Pediatric Use: The safety and effectiveness in pediatric patients have not been established. In a dose-escalation, safety, and tolerability study, 21 patients ages 2 to 21 years (median age 12.9) with solid tumors received Aflibercept at doses ranging from 2 to 3 mg/kg, IV, every two weeks. The pharmacokinetics of free ziv-aflibercept were evaluated in 8 of these patients (ages 5 to 17 years). The maximum tolerated dose in the study was 2.5 mg/kg, below the dose known to be safe and effective in adults with mCRC. Geriatric Use: Of the 611 patients with mCRC, patients treated with Aflibercept/FOLFIRI, 205 (34%) were 65 years or older, and 33 (5%) were 75 years or older. Elderly patients (≥65 years of age) experienced higher incidences (≥5%) of diarrhea, dizziness, asthenia, weight decrease, and dehydration when compared to younger patients. Monitor elderly patients more closely for diarrhea and dehydration The effect of Aflibercept on overall survival was similar in patients <65 years old and ≥65 years old who received Aflibercept/FOLFIRI. No dose adjustment of Aflibercept is recommended for patients greater than or equal to 65 years of age.
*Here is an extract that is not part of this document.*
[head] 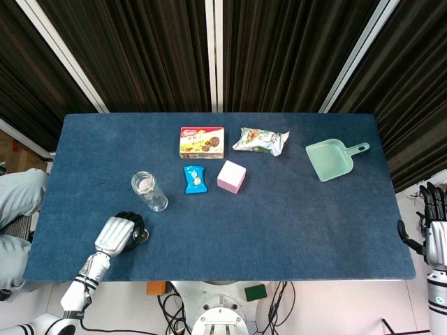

Hepatic Impairment: No dedicated clinical studies have been conducted to evaluate the effect of hepatic impairment on the pharmacokinetics of ziv-aflibercept. Based on a population PK analysis with data from 1507 patients, ziv-aflibercept exposure in patients with mild and moderate hepatic impairment were similar to those in patients with normal hepatic function. There are no data available for patients with severe hepatic impairment. Renal Impairment: No dedicated clinical studies have been conducted to evaluate the effect of renal impairment on the pharmacokinetics of ziv-aflibercept. Based on a population PK analysis with data from 1507 patients, ziv-aflibercept exposure in patients with mild, moderate, and severe renal impairment were similar to those in patients with normal renal function [see Clinical Pharmacology. Females and Males of Reproductive Potential: Male and female reproductive function and fertility may be compromised during treatment with Aflibercept, as suggested by findings in monkeys [see Nonclinical Toxicology. These animal findings were reversible within 18 weeks after cessation of treatment. Females and males of reproductive potential should use highly effective contraception during and up to a minimum of 3 months after the last dose of treatment.

There have been no cases of overdose reported with Aflibercept. There is no information on the safety of Aflibercept given at doses exceeding 7 mg per kg every 2 weeks or 9 mg per kg every 3 weeks.